Cleaners

Cleaner classes for cleaning input before conversion and validation.

Creating Cleaners

Cleaner classes inherit from the Cleaner base class. They must be callable, with the __call__ dunder method taking one parameter, the value. An example of a cleaner to change the input value to lower case looks like:

class LowerCleaner(Cleaner):
    def __init__(self, **kwargs):
        # initialize any specific state for the cleaner.
        pass

    def __call__(self, value):
        return value.lower()

Cleaners

CapitalizationCleaner

class cooked_input.CapitalizationCleaner(style='lower')
param CAP_STYLE_STR style:
 (optional) capitalization style to use. Defaults to LOWER_CAP_STYLE
return:the cleaned (capitalized) value
rtype:str

Capitalize the value using the specified style

The styles are equivalent to the following:

style equivalent string function
LOWER_CAP_STYLE lower
UPPER_CAP_STYLE upper
FIRST_WORD_CAP_STYLE capitalize
LAST_WORD_CAP_STYLE [1]
ALL_WORDS_CAP_STYLE capwords
[1]There is no standard library function for capitalizing the last word in a string. This was added to properly capitalize family names, (e.g. “van Rossum”.) This parameter is dedicated to Colleen, who will be happy to capitalize on getting the last word.

ChoiceCleaner

class cooked_input.ChoiceCleaner(choices, case_sensitive=True)
param List[str] choices:
 the list of choices to match
param bool case_sensitive:
 (optional) if True (default) matching the choice is case sensitive, otherwise matching is case insensitive
return:the cleaned (matched choice from the choices list) value or the original value if no match is found
rtype:str (type is dependent on the mapped value in choices but is generally str)

Note

The cleaned output uses the same capitalization as the item matched from the choices list regardless of the case_sensitive parameter.

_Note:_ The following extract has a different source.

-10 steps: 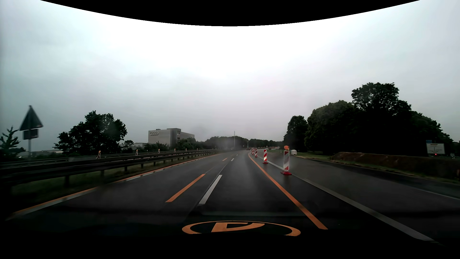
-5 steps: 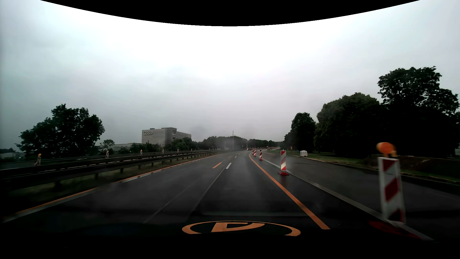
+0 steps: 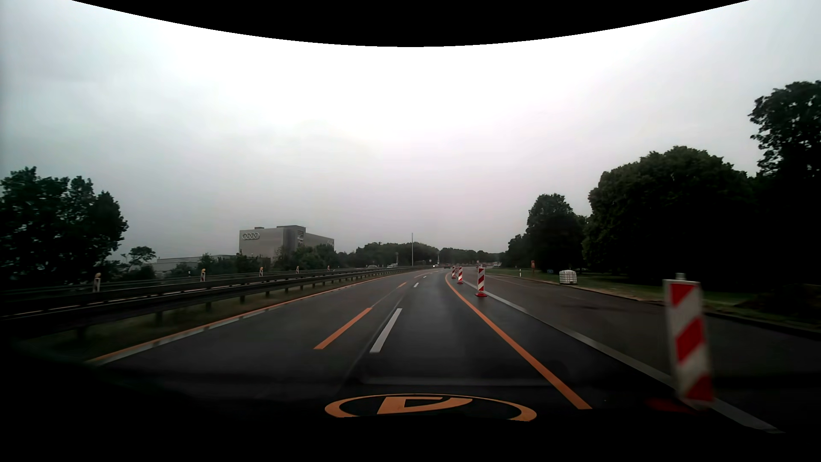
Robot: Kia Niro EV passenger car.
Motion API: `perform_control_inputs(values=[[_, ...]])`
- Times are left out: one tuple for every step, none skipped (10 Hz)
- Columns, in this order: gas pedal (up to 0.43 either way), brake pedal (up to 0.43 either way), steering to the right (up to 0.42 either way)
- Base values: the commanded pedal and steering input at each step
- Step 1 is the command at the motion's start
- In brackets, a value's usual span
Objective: Follow the waypoints while adhering to traffic rules and regulations
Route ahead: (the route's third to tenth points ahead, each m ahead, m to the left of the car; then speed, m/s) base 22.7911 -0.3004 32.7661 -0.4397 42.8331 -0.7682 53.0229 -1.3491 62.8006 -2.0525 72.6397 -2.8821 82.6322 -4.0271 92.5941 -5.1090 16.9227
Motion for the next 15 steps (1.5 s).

ChoiceCleaner tries to replace the input value with a single element from a list of choices by finding the unique element starting with the input value. If no single element can be identified, the input value is returned (i.e. no cleaning is performed.) This is a complicated way of saying you can type in the first few letters of an input and the cleaner will return the choice that starts with those letters if it can determined which one it is.

For example:

ChoiceCleaner(choices=['blue', 'brown', 'green'], case_sensitive=True)

will with the following input values would return the following values:

value returns note
‘g’ ‘green’  
‘br’ ‘brown’  
‘blu’ ‘blue’  
‘b’ ‘b’ original value returned as can’t tell between ‘brown’ and ‘blue’
‘BR’ ‘BR’ original value returned as case of the input does not match [2]
[2]Would return “brown” if case_sensitive is False

RegexCleaner

class cooked_input.RegexCleaner(pattern, repl, count=0, flags=0)
Parameters:
  • pattern (Pattern[str]) – regular expression to search for
  • repl (str) – string to substitute for occurrences of pattern
  • count (int) – (optional) the maximum number of substitutions to perform on the input value. Default is to replace all occurrences
  • flags – (optional) flags. Default is no flags. See below for details
Returns:

the cleaned (pattern replaced with repl) value

Return type:

str

Return the string obtained by replacing the leftmost non-overlapping occurrences of pattern in the input value by the replacement repl. If the pattern is not found in the input value, the value is returned unchanged. Count occurrences, from left to right, are replaced. If count is 0, or not specified, all occurrences are replaced.

For more information on regular expressions and the meaning of count and flags. See the re.sub function in the re module in the Python standard library.

RemoveCleaner

class cooked_input.RemoveCleaner(patterns, count=0)
Parameters:
  • patterns (List[str]) – a list of strings to remove
  • count (int) – (optional) the maximum number of substitutions to perform on the input value. Default is to remove all occurrences
Returns:

the cleaned (patterns removed) value

Return type:

str

Removes all occurrences of any of the strings in the patterns list from the input value.

ReplaceCleaner

class cooked_input.ReplaceCleaner(old, new, count=0)
Parameters:
  • old (str) – string to replace
  • new (str) – string to substitute for occurrences of old
  • count (int) – (optional) the maximum number of substitutions to perform on the input value. Default is to replace all occurrences
Returns:

the cleaned (old replaced with new) value

Return type:

str

Replaces occurrences of old string with new string from the input value. If count is specified the first count occurrences, from left to right, are replaced. If count is 0, or not specified, all occurrences are replaced.

StripCleaner

class cooked_input.StripCleaner(lstrip=True, rstrip=True)
Parameters:
  • lstrip (bool) – (optional) strips white space from the left side of the value if True (default)
  • rstrip (bool) – (optional) strips white space from the right side of the value if True (default)
Returns:

the cleaned (stripped) value

Return type:

str

Strips white space from the input value. Strips from the left side if lstrip=True, and from the right side if rstrip=True. Both are True by default (i.e. strips from both left and right).